As the youngest of the family growing up, I was lucky to have older siblings with a variety of tastes in music and films. This is what led me to become enchanted by Lucille Ball’s last feature film, Mame, based on the Broadway musical Auntie Mame. I was dragged to the theatre one day by my sister Jean and her erudite husband Bruce to see it, and even though Leonard Maltin has since called it a BOMB, I loved it. What did I know? I was 12. Anyway, the tune We Need a Little Christmas comes from that movie. Like many of these tunes, the show from whence this comes is not a show about Christmas, per se, but has a holiday scene.

The 1963 musical Here’s Love sounds from its title, at least, that it should have been released in the late 60's. Meredith Willson had struck gold with The Music Man (featuring in the title role the same Robert Preston that played Gen. Beauregard Jackson Pickett Burnside in Mame), and this remake of Miracle on 34th Street mashes up Pine Cones and Holly Berries with It’s Beginning to Look a Lot Like Christmas.

Hope to see you’uns out and about!! And remember, Santa will be watching...

Wednesday, December 5, 2012

KSO To Go


Early December is a time for “runouts.” Although a couple of groups have library and Music and Wellness programs this week, the major offerings of the larger ensemble are out of town.

Yesterday, (Tuesday) the core strings traveled to Athens, TN for afternoon school concerts and a general-public concert in the evening at the Athens Junior High School. The schools we played at were spread throughout McMinn County– Athens, Englewood, Etowah, Riceville. It had been many years since we'd gone to Athens and they were positively thrilled to have us back.

Athens is a small town, not a college town like its sister in Georgia, and not a historic major city like its mother city in Greece, but it does have an attraction that is notable on any level. “The Three Tenors of Athens” wowed us and our audience last night with a trio of tunes with holiday ramifications. An arrangement of Verdi’s La donna รจ mobile from Rigoletto was upgraded with lyrics pertaining to Christmas food. Franck’s beautiful Panis Angelicus was next, and an a capella canticle entitled Hallelujah brought their portion of the show to a touching close.

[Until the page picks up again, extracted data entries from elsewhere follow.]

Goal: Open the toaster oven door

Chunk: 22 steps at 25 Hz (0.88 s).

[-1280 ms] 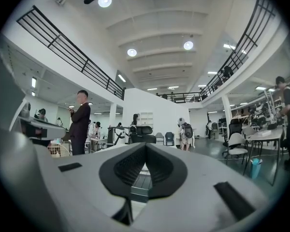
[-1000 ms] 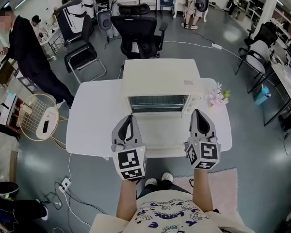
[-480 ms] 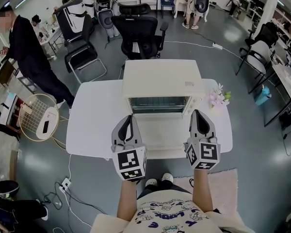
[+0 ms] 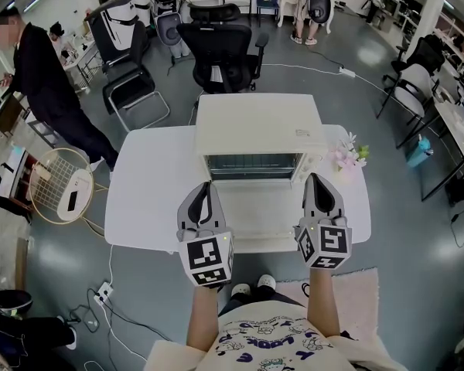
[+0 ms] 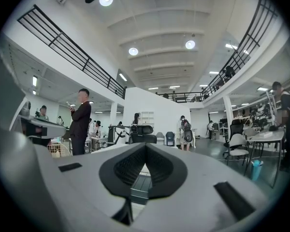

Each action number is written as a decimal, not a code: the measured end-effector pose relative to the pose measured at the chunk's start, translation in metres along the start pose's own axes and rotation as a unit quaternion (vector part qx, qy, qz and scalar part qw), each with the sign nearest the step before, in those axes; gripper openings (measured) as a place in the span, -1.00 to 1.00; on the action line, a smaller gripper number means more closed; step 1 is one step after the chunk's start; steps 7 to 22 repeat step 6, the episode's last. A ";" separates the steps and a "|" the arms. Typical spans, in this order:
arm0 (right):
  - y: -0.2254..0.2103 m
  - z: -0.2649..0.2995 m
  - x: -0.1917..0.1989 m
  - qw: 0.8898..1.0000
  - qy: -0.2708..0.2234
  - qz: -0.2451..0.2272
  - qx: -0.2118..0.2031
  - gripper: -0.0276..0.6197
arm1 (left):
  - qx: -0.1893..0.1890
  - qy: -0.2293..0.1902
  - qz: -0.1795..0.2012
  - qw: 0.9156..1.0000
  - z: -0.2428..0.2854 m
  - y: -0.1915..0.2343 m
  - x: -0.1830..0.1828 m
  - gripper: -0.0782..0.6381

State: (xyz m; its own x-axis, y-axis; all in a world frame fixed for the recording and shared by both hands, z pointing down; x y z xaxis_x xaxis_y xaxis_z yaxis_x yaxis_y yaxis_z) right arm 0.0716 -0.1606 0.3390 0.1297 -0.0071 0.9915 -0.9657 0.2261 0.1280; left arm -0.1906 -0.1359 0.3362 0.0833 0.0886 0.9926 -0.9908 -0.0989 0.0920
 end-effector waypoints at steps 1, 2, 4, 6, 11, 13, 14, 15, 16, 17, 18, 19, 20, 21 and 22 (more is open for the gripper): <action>0.000 0.001 0.000 1.000 0.000 0.000 0.000 -0.93 | 0.000 0.000 0.000 1.000 0.001 0.000 0.000 -0.77; 0.000 0.002 0.001 1.000 0.001 0.000 0.000 -0.93 | 0.000 0.000 0.000 1.000 0.002 0.001 0.000 -0.77; 0.000 0.004 0.001 1.000 0.001 0.000 0.000 -0.93 | 0.000 0.000 0.000 1.000 0.003 0.002 0.001 -0.77; 0.000 0.005 0.001 1.000 0.001 -0.001 0.000 -0.93 | -0.001 0.000 0.001 1.000 0.004 0.003 0.001 -0.77; 0.000 0.005 0.001 1.000 0.001 -0.001 0.000 -0.93 | -0.001 0.000 0.001 1.000 0.004 0.003 0.001 -0.77; 0.000 0.005 0.001 1.000 0.001 -0.001 0.000 -0.93 | -0.001 0.000 0.001 1.000 0.004 0.003 0.001 -0.77; 0.000 0.005 0.001 1.000 0.001 -0.001 0.000 -0.93 | -0.001 0.000 0.001 1.000 0.004 0.003 0.001 -0.77; 0.000 0.005 0.001 1.000 0.001 -0.001 0.000 -0.93 | -0.001 0.000 0.001 1.000 0.004 0.003 0.001 -0.77; 0.000 0.005 0.001 1.000 0.001 -0.001 0.000 -0.93 | -0.001 0.000 0.001 1.000 0.004 0.003 0.001 -0.77; 0.000 0.005 0.001 1.000 0.001 -0.001 0.000 -0.93 | -0.001 0.000 0.001 1.000 0.004 0.003 0.001 -0.77; 0.000 0.005 0.001 1.000 0.001 -0.001 0.000 -0.93 | -0.001 0.000 0.001 1.000 0.004 0.003 0.001 -0.77; 0.000 0.005 0.001 1.000 0.001 -0.001 0.000 -0.93 | -0.001 0.000 0.001 1.000 0.004 0.003 0.001 -0.77; 0.000 0.005 0.001 1.000 0.001 -0.001 0.000 -0.93 | -0.001 0.000 0.001 1.000 0.004 0.003 0.001 -0.77; 0.000 0.005 0.001 1.000 0.001 -0.001 0.000 -0.93 | -0.001 0.000 0.001 1.000 0.004 0.003 0.001 -0.77; 0.000 0.005 0.001 1.000 0.001 -0.001 0.000 -0.93 | -0.001 0.000 0.001 1.000 0.004 0.003 0.001 -0.77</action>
Point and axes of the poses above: the fingertips, and each gripper's own axes: z forward along the fingers, y to its left, x out of its underside, the point moved 9 cm from there along -z, backward along the fingers, and after that the axes turned 7 degrees about -z, right-handed, at the moved point
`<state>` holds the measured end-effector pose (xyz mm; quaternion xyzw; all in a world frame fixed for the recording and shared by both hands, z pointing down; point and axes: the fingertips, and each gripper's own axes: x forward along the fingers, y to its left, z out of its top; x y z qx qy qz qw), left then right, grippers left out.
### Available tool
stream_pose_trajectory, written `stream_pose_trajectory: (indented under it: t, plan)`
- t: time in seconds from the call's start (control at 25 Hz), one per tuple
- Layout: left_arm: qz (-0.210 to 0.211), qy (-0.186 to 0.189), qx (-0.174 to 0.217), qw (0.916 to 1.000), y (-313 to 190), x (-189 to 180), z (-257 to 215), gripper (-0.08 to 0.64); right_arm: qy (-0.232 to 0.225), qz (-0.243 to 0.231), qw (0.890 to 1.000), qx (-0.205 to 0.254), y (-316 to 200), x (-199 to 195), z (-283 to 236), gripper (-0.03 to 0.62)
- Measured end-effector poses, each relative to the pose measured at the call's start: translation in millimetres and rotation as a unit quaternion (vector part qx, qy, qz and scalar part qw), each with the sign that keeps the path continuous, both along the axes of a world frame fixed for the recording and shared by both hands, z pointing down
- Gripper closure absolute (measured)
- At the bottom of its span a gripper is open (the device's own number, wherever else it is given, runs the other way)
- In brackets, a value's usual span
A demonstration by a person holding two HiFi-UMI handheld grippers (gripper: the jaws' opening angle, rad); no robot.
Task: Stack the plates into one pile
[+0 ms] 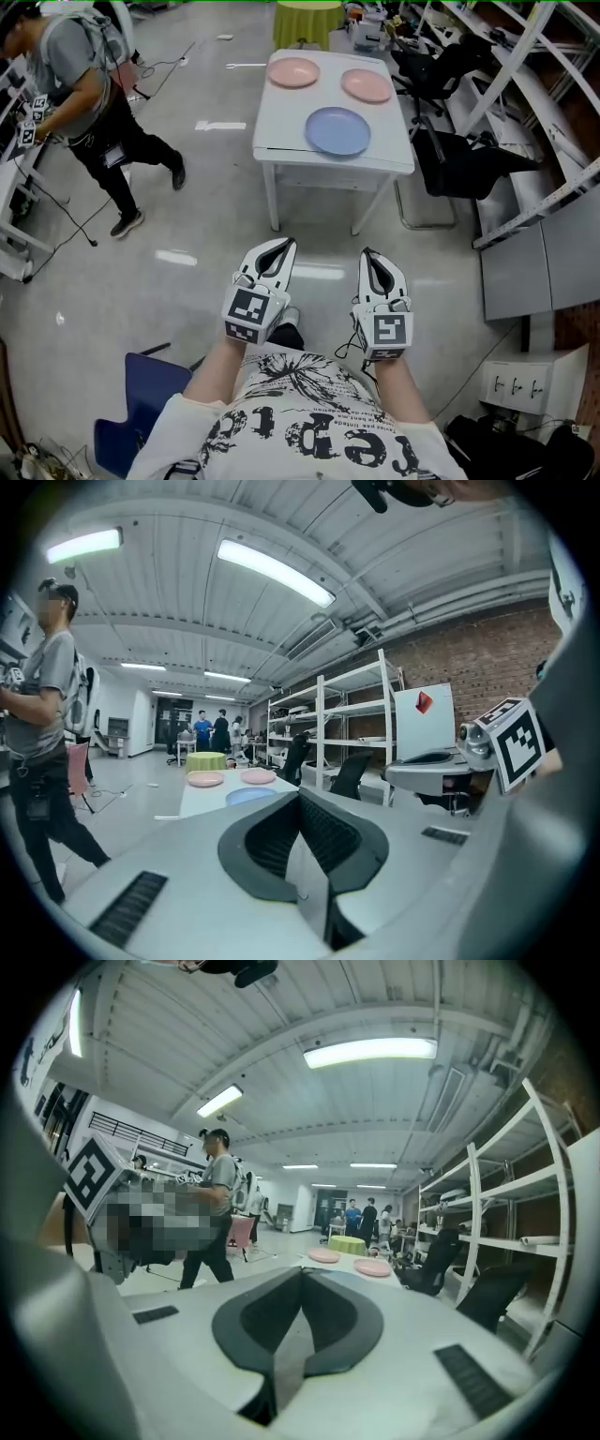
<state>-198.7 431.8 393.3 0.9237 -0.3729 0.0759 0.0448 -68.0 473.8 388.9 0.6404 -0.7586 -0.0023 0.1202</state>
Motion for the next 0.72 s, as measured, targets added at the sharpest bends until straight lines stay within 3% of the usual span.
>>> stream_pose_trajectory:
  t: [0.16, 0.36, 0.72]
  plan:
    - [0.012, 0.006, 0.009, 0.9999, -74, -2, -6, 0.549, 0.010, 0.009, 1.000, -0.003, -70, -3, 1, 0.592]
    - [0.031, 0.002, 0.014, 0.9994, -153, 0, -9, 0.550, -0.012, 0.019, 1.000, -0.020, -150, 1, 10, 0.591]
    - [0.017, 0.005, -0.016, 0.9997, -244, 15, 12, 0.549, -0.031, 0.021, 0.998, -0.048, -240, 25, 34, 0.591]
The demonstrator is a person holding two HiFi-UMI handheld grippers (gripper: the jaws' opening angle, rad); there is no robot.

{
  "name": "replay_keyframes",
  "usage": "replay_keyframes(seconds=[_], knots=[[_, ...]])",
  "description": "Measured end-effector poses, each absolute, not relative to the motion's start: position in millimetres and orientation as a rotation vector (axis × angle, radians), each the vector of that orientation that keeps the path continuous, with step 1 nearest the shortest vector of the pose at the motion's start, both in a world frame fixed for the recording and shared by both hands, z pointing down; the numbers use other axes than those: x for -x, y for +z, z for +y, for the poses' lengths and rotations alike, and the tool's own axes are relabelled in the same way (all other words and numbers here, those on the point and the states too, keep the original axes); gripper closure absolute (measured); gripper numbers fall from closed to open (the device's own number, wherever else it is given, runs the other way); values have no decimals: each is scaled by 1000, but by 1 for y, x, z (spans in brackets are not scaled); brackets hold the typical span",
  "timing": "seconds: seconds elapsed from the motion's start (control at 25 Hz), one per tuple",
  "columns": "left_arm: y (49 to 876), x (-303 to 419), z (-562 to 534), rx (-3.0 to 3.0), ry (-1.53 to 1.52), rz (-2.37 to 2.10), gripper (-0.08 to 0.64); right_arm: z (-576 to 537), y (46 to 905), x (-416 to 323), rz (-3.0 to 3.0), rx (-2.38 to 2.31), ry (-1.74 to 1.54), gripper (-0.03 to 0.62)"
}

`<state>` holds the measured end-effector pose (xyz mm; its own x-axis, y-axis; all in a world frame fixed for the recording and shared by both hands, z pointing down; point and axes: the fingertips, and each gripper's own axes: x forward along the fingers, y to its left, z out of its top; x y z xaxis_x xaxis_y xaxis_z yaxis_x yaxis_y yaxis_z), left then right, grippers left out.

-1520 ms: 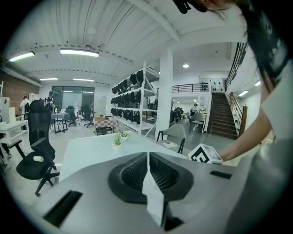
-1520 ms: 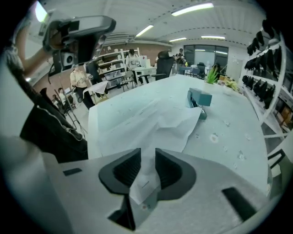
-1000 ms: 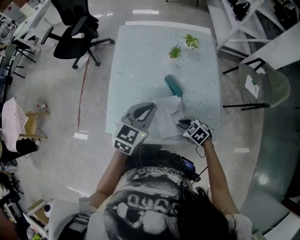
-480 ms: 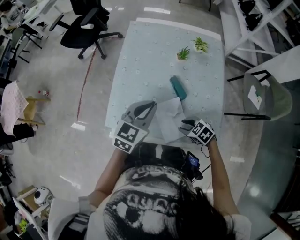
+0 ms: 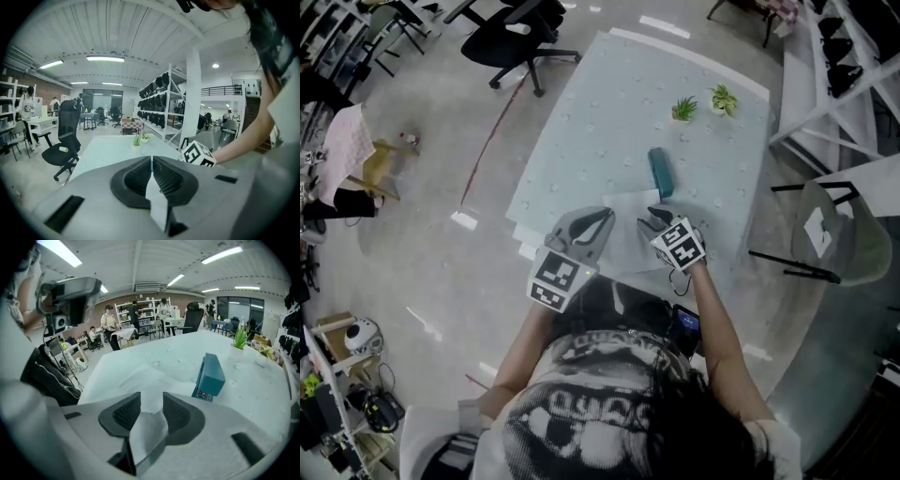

The Three Tenors of Athens: (left to right)
Rusty Patterson, maestro James Fellenbaum, Mike Simmons, Tim Frazier


Tomorrow (Thursday) will find us 60 miles in the other direction, at Lincoln Memorial University in Harriman, TN. This rep for this concert, repeated at 4:00 and 7:30 at Duke Hall Auditorium on the LMU campus, is mostly the same as the Athens runout, except that instead of three tenors, we will have one soprano. KSO staff member Aubrey Baker will be singing Mozart’s motet Exsultate Jubilate, the final movement of which is known as the “Mozart Hallelujah.”

It was a great day when the Clayton Center for the Arts opened in Maryville, giving the Appalachian Ballet Company a first-class, in-town home for their productions. We will be providing music to their Nutcracker on Saturday, Dec. 8th  at 2:00 and 8:00 at the Clayton.

Finally, a quartet from the KSO will be performing holiday-flavored tunes at West Town Mall on Sunday the 9th. The shows will be at 1:00 p.m. and (approximately) 2:00 p.m., and will be located in Deer Park, which is (to quote the memo) the rotunda next to guest services – at the intersection in front of the food court. Take a break from shopping and enjoy some LIVE holiday music!